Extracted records
Segment Open

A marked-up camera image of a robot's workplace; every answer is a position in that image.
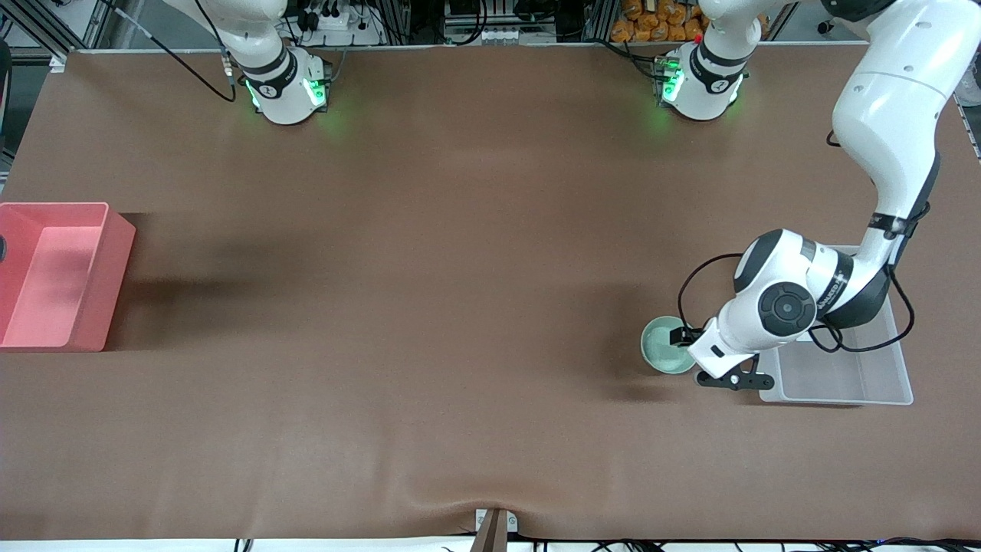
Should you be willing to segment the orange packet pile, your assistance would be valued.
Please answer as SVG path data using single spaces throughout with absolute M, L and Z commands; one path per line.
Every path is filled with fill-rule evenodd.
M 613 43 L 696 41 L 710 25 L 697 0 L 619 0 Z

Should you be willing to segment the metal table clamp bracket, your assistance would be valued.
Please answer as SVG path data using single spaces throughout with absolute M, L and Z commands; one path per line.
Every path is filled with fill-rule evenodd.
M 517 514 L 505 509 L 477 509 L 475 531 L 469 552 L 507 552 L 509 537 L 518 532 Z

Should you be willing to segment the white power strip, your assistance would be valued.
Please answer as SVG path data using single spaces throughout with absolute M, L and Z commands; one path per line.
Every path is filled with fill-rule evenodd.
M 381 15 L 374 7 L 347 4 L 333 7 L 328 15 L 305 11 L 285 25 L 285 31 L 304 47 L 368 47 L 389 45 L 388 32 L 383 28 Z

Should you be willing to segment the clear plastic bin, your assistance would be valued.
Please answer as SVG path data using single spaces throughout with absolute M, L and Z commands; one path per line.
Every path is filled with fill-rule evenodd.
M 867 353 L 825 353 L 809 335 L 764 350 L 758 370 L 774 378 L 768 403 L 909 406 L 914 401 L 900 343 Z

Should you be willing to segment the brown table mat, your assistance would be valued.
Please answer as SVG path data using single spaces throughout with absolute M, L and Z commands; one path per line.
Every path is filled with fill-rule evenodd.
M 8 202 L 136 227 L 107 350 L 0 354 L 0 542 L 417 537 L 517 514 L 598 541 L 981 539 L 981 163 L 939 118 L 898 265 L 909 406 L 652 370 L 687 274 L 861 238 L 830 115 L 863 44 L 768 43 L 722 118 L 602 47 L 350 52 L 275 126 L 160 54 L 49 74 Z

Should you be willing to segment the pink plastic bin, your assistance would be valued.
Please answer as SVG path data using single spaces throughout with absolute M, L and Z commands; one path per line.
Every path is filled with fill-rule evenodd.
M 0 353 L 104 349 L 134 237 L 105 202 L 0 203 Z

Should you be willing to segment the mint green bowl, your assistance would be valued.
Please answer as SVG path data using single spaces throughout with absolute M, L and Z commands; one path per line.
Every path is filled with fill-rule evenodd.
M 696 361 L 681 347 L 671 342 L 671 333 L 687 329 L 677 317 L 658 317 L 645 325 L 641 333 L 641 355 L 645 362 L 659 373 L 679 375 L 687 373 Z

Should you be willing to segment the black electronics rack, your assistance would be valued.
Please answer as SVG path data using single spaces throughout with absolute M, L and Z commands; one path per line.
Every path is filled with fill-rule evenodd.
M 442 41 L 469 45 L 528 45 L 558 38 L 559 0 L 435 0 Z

Segment Closed
Segment Open

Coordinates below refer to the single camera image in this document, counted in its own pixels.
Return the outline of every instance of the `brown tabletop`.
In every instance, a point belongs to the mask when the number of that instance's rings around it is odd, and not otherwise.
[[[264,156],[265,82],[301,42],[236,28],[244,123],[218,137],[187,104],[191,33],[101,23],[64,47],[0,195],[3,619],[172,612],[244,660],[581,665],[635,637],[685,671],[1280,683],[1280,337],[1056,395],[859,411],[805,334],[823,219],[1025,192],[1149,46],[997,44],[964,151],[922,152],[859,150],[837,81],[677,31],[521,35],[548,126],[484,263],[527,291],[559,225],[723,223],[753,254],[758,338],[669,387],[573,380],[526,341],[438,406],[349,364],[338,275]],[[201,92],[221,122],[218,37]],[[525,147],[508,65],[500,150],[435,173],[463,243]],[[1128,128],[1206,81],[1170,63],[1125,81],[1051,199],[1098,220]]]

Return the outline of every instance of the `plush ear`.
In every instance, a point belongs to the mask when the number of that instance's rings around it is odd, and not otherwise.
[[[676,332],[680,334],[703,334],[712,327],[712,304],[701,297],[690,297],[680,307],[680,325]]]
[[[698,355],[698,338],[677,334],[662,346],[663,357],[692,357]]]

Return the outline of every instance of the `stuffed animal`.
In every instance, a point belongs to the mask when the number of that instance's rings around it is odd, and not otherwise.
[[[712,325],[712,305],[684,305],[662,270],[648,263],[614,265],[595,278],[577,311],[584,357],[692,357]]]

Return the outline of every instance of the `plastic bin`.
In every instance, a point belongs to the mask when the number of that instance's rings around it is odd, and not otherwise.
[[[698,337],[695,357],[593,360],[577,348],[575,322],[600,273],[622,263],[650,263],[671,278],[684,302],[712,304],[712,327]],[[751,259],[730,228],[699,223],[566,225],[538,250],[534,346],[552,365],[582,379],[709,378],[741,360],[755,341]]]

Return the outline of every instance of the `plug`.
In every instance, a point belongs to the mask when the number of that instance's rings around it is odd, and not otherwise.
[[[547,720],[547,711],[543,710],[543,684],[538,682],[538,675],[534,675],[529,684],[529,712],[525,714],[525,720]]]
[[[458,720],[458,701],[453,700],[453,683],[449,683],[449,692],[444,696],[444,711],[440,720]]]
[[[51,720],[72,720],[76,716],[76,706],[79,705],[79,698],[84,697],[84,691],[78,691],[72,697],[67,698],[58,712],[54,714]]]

Segment Closed

▸ **BRIEF**: Whenever the word "outline" shows up in a line of the entries, list that line.

▸ **REPLY**:
Return the outline of every instance of the `brown tabletop`.
Return the outline of every instance of the `plush ear`.
Return the outline of every instance of the `stuffed animal`.
Return the outline of every instance of the `plastic bin`.
Return the outline of every instance of the `plug`.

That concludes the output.